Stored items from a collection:

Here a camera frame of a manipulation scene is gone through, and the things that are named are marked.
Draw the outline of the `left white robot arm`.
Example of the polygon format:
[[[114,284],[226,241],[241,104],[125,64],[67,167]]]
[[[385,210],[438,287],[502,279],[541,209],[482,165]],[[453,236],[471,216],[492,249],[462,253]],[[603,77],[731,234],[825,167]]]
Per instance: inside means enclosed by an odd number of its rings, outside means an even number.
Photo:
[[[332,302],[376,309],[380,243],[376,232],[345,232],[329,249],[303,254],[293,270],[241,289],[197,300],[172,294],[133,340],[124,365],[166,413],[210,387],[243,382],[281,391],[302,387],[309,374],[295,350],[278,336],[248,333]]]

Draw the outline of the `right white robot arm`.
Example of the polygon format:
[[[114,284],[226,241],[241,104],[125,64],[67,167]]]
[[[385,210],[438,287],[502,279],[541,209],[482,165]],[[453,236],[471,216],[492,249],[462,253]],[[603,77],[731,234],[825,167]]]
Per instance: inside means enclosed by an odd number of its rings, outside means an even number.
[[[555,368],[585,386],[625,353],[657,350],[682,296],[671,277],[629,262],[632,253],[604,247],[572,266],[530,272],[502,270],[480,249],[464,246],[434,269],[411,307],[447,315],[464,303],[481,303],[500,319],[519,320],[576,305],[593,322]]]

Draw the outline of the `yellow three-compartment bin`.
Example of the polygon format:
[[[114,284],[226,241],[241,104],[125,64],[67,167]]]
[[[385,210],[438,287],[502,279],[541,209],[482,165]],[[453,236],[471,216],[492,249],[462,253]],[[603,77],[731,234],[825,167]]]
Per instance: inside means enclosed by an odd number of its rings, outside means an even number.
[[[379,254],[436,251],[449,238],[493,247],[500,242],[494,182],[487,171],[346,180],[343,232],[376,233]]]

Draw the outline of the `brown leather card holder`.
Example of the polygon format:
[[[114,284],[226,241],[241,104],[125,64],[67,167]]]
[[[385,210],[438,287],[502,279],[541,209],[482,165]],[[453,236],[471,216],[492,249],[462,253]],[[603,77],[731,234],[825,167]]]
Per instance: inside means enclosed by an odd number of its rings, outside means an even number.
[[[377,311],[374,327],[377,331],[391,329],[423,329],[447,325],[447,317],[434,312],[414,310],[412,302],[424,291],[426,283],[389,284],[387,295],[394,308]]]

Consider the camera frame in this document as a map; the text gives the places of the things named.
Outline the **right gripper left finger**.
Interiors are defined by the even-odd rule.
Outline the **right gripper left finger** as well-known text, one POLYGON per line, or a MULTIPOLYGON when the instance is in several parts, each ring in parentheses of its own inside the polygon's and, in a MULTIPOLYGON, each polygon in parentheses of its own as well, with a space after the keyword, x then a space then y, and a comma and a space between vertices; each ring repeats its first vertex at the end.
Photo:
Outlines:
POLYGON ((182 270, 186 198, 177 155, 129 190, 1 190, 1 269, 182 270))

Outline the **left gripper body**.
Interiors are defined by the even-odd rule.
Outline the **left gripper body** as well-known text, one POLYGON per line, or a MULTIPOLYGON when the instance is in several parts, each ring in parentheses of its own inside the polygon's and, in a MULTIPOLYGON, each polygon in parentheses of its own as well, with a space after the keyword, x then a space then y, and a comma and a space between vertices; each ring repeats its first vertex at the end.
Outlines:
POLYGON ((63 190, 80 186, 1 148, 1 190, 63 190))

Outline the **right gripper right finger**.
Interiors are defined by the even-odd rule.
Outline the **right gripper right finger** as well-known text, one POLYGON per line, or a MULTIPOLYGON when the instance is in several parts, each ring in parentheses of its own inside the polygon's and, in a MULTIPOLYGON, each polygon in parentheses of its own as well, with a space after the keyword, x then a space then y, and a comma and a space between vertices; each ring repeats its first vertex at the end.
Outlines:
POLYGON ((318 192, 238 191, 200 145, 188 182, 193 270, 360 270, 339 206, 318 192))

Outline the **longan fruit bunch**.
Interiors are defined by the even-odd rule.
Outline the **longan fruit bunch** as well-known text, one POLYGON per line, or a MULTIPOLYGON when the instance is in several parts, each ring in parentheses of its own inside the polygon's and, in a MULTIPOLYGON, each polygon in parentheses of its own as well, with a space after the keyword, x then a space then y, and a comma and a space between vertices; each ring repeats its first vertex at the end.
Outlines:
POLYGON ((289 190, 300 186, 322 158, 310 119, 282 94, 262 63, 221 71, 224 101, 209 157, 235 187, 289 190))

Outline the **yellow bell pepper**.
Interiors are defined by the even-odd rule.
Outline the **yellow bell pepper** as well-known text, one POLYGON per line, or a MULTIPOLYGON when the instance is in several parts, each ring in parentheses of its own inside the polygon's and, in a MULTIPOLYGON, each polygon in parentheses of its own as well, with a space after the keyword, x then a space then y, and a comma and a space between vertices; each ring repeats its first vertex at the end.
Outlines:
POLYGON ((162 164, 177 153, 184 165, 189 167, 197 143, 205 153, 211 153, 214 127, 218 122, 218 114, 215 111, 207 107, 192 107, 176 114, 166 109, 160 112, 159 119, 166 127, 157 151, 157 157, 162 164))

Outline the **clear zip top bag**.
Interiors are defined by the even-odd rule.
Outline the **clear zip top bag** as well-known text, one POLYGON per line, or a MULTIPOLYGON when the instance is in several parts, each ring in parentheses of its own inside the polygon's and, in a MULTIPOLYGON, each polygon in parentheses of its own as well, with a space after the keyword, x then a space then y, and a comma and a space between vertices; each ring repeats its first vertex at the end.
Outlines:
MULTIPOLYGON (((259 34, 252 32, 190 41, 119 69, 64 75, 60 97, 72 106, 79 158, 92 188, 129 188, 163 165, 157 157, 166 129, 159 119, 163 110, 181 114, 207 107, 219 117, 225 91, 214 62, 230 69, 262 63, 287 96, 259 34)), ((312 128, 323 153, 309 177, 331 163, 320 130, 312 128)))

WORK INSTRUCTION | Collect the lines of the data that carry the word "robot".

RESULT |
Draw the outline of the `left white robot arm`.
Draw the outline of the `right white robot arm`.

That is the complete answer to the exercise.